En janvier 2002 encore, dans un programme de la chaîne
de télévision CBS, Thomas Niles, ancien
ambassadeur des Etats-Unis à Athènes, s'était
plaint d'une réticence des autorités grecques
à agir contre les terroristes. "Le gouvernement
tolère les terroristes parce qu'il pense qu'il lui coûtera
trop cher politiquement de les arrêter", avait-il
déclaré.
Le même programme avait émis des doutes sur l'aptitude
d'Athènes à héberger les Jeux olympiques
de 2004, en raison de son approche supposément molle
envers le 17 Novembre.
Diffusé aux Etats-Unis deux jours avant une visite officielle
de Simitis, cette émission avait entraîné
des plaintes de l'Ambassade de Grèce et un démenti
catégorique par le Premier Ministre de tout lien entre
son parti et les extrémistes.
Le gouvernement avait présenté les arrestations
cet été de plus d'une douzaine d'activistes soupçonnés
d'appartenir au 17 Novembre comme une preuve envers les Etats-Unis
de sa détermination à combattre les groupes violents.
Cependant, le désir de Simitis d'être considéré
comme un allié de confiance dans la "guerre contre
le terrorisme" pourrait le mettre en conflit avec des éléments
anti-américains et nationalistes dans la société
grecque, au sein même des milieux qui apportent leur soutien
au PASOK.
Près de trois décennies apèrs la chute
de la junte soutenue par la CIA, l'anti-américanisme
reste vif en Grèce. Beaucoup de ceux qui s'étaient
réjouis de savoir les membres du 17 Novembre derrière
les barreaux ont été néanmoins consternés
par des spéculations sur leur éventuelle extradition
en Amérique pour y répondre de leurs actes.

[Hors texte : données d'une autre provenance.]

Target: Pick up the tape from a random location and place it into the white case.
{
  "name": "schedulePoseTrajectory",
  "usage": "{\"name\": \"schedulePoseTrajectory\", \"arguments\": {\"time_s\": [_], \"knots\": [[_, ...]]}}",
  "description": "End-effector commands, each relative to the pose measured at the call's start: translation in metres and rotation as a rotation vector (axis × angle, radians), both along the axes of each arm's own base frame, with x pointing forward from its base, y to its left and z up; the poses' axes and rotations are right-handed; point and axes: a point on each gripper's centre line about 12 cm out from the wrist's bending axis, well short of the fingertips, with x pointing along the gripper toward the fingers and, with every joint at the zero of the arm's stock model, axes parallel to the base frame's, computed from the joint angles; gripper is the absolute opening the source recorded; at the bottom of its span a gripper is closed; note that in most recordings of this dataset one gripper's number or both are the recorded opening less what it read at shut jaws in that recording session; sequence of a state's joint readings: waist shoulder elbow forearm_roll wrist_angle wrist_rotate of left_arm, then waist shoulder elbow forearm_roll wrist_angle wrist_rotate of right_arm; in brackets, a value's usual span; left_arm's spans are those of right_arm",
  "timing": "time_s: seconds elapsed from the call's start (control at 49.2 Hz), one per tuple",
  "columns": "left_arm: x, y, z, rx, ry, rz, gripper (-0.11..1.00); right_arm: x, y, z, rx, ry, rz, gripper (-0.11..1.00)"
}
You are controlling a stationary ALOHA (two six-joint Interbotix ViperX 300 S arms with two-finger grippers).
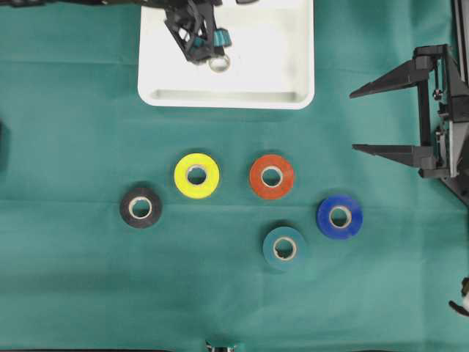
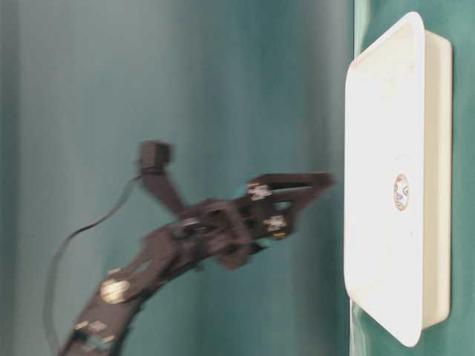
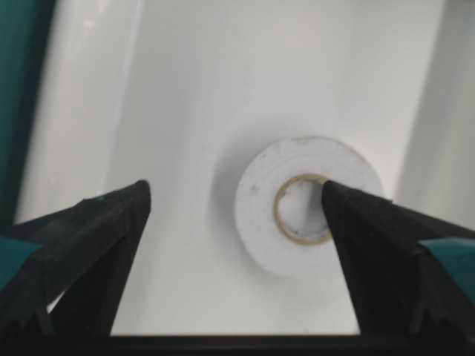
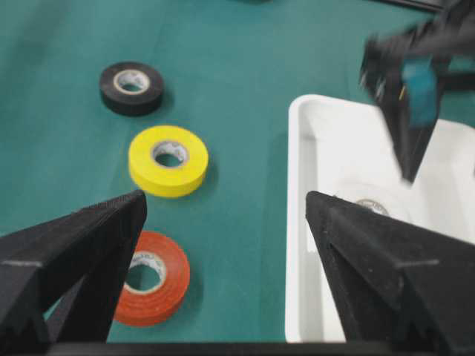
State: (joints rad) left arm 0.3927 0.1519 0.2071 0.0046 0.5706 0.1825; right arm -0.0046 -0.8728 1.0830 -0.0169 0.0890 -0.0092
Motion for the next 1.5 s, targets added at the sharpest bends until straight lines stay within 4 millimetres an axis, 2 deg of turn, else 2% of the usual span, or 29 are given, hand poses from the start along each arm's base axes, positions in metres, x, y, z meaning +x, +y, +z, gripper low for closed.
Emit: {"name": "schedulePoseTrajectory", "arguments": {"time_s": [0.0, 0.325, 0.488, 1.179, 1.321, 1.484], "knots": [[-0.004, -0.003, 0.049, 0.03, -0.082, 0.0, 0.99, 0.003, 0.0, 0.012, 0.001, -0.031, 0.001, 0.91], [-0.028, -0.014, 0.118, 0.049, -0.128, -0.003, 0.99, 0.003, 0.0, 0.015, 0.0, -0.038, 0.001, 0.91], [-0.036, -0.018, 0.138, 0.064, -0.166, -0.003, 0.99, 0.003, 0.0, 0.015, 0.001, -0.04, 0.001, 0.91], [-0.041, -0.024, 0.135, 0.058, -0.152, -0.012, 0.99, 0.004, 0.0, 0.017, 0.003, -0.048, 0.001, 0.91], [-0.036, -0.042, 0.134, 0.053, -0.149, -0.058, 0.99, 0.004, 0.0, 0.018, 0.003, -0.045, 0.001, 0.91], [-0.03, -0.076, 0.131, 0.041, -0.148, -0.137, 0.99, 0.004, 0.0, 0.019, 0.006, -0.048, 0.0, 0.91]]}}
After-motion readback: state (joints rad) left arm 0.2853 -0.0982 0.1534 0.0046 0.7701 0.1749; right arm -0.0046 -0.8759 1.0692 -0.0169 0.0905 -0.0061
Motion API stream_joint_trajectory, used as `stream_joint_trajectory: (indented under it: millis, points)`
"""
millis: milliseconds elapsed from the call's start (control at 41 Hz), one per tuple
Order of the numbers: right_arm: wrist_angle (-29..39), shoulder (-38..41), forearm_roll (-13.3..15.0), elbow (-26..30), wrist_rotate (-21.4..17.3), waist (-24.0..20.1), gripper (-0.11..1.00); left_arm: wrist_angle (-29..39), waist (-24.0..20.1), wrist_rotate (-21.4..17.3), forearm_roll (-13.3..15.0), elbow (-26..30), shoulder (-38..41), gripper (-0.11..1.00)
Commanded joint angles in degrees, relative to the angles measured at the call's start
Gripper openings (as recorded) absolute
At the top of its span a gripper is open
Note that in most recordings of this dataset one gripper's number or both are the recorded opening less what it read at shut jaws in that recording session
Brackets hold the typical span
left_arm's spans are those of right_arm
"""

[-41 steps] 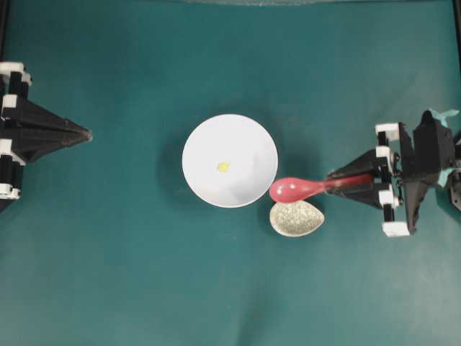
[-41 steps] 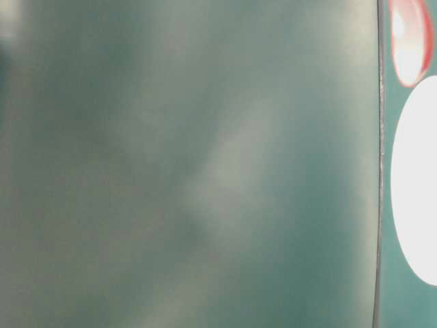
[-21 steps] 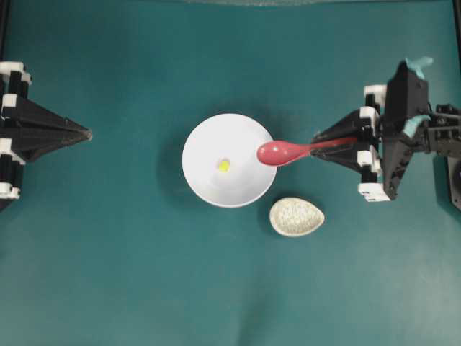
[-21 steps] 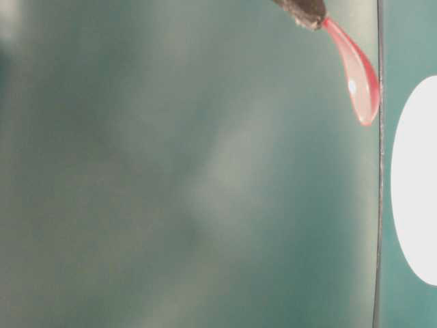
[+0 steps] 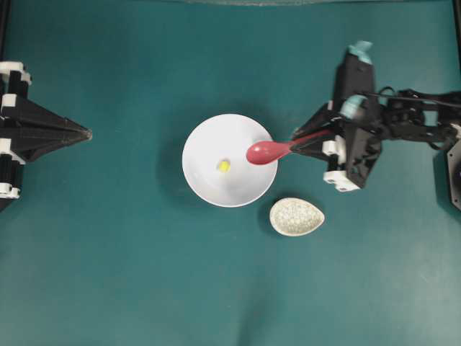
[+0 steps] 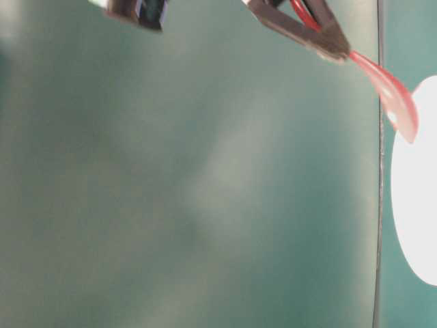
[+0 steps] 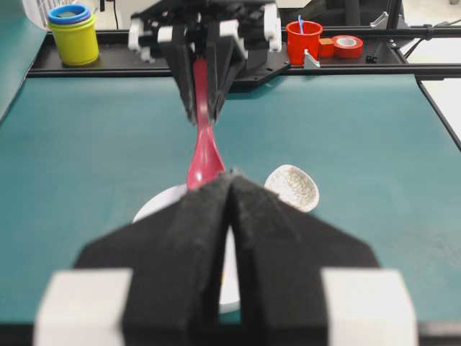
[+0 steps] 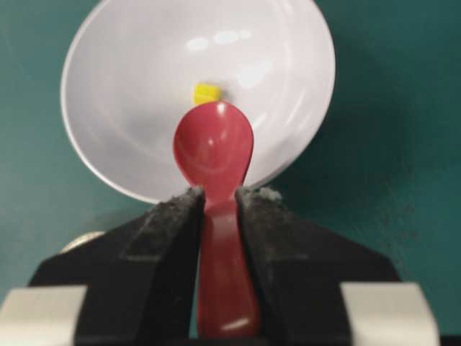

Le 4 août 2002, l'ambassadeur Thomas Miller a refusé
de s'exprimer à ce sujet. "Je ne peux pas parler
de cette question maintenant. Notre intérêt est
de voir ces gens jugés et de trouver des preuves qui
permettent de les condamner aux peines les plus lourdes",
a-t-il déclaré dans un entretien à un journal
grec.
L'objectif de Washington semble maintenant de mettre sur pied
une solide équipe d'avocats pour représenter les
victimes des extrémistes devant les tribunaux grecs.
Pour l'instant, les organes officiels américains se
sont abstenus de faire des commentaires sur la fascination des
médias pour le 17 Novembre. Des sources au sein
de l'ambassade des Etats-Unis à Athènes ont cependant
fait part à l'IWPR de leur dégoût pour les
entretiens télévisés avec Xsiros à
une heure de forte audience.
Cette fascination médiatique pour le 17 Novembre
se poursuivra tant que le sujet gonflera les tirages des journaux
et fera monter les taux d'écoute de la télévision.
Le gouvernement peut simplement espérer que ses mesures
pour empêcher des entretiens avec des membres détenus
du groupe préviendront les critiques américaines
et désamorceront les tensions en Grèce même.